Le Comité international paralympique promet des Jeux sûrs, malgré la "colère" au Japon

Le président du Comité international paralympique (CIP) reconnaît que la tenue des Jeux de Tokyo peut générer de la "colère" parmi la population japonaise en raison de la pandémie, mais a qualifié d'"infimes" les risques de propagation du virus par les sportifs.

Franck ROBICHON - POOL/AFP/Archives

Le président du Comité international paralympique (CIP) reconnaît que la tenue des Jeux de Tokyo peut générer de la "colère" parmi la population japonaise en raison de la pandémie, mais a qualifié d'"infimes" les risques de propagation du virus par les sportifs.

Dans un entretien à l'AFP, Andrew Parsons a assuré qu'il n'y aurait aucun relâchement des mesures sanitaires qui, selon lui, permettront de préserver la sécurité des sportifs et du public japonais.

Il s'est exprimé jeudi soir, à un peu plus de 100 jours de l'ouverture des Jeux paralympiques (24 août-5 septembre) et à dix semaines de l'ouverture des Jeux olympiques le 23 juillet.

Alors que cet événement planétaire approche à grands pas, le Japon est aux prises avec une quatrième vague d'infections et l'opinion publique reste majoritairement opposée à la tenue de l'événement cet été, qui avait été reporté en 2020 à cause de la pandémie.
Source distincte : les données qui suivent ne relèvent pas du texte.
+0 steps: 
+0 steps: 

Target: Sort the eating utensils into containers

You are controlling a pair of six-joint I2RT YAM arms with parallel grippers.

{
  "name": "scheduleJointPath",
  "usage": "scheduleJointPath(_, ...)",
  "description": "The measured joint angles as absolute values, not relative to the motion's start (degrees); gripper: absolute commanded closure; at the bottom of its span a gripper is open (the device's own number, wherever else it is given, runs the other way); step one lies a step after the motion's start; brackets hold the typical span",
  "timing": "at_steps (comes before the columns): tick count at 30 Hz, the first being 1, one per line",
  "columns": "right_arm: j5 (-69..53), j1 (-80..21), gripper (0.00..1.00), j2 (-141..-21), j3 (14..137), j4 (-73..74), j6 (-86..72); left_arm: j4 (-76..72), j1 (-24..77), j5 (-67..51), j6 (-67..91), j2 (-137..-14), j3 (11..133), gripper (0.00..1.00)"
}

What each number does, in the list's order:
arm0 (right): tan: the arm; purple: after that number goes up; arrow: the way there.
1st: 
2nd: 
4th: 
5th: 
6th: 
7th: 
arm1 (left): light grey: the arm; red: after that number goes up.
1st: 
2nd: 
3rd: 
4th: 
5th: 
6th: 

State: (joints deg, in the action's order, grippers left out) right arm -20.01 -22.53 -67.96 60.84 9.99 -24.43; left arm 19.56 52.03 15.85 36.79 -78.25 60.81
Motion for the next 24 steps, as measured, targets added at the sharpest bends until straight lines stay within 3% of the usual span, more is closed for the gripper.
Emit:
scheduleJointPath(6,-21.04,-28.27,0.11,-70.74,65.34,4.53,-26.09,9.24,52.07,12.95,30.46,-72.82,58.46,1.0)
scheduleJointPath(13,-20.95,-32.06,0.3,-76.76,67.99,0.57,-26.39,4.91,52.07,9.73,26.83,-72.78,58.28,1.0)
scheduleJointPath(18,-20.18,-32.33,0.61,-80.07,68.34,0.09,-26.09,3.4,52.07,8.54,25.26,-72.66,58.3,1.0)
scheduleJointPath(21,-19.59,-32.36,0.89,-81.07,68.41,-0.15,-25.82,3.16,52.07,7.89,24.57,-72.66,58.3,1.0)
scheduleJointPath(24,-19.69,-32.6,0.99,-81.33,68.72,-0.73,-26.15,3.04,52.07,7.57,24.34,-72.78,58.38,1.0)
"Nous comprenons le sentiment d'incertitude", a dit M. Parsons depuis le Brésil. "En temps normal, quand il y a de l'incertitude, il y a de la peur et parfois la peur se transforme en colère".

Mais il a souligné que les mesures sanitaires prévues pour les sportifs, incluant de nombreux tests avant leur arrivée au Japon puis des tests quotidiens sur place, rendent les risques de propagation du virus "vraiment infimes".

"Nous voulons insuffler un sentiment de certitude car nous voyons que la colère vient de cette idée mettant en opposition la sécurité de la population japonaise et les Jeux. Je crois qu'ils peuvent coexister".

- Santé et sécurité en priorité -

Sans que cela soit une condition obligatoire pour participer, de nombreux sportifs du monde entier se font vacciner pour les JO et M. Parsons prévoit que cela sera également le cas pour au moins 60% des paralympiens.

"La dernière chose que nous voulons faire est de mettre en péril le système de santé japonais en ce moment même", a-t-il affirmé, appelant à des "solutions innovantes" pour éviter d'ajouter de la pression.

"La priorité numéro un est la santé et la sécurité de tout le monde aux Jeux. Je ne pense pas que nous puissions assouplir ces restrictions", a-t-il ajouté.

Les Jeux olympiques de Tokyo seront interdits aux spectateurs venant de l'étranger, une première historique. Une décision concernant le public résidant au Japon est attendue en juin.

Mais indépendamment du nombre de spectateurs, M. Parsons considère les Jeux paralympiques de cet été comme "les plus importants de l'histoire".

"Les personnes handicapées ont été touchées de manière disproportionnée par la pandémie, et cela a mis en évidence de nombreuses inégalités", a-t-il rappelé.

"Les sportifs comprennent que ce qu'ils font sur le terrain contribuera à remettre les personnes handicapées à l'ordre du jour de l'inclusion".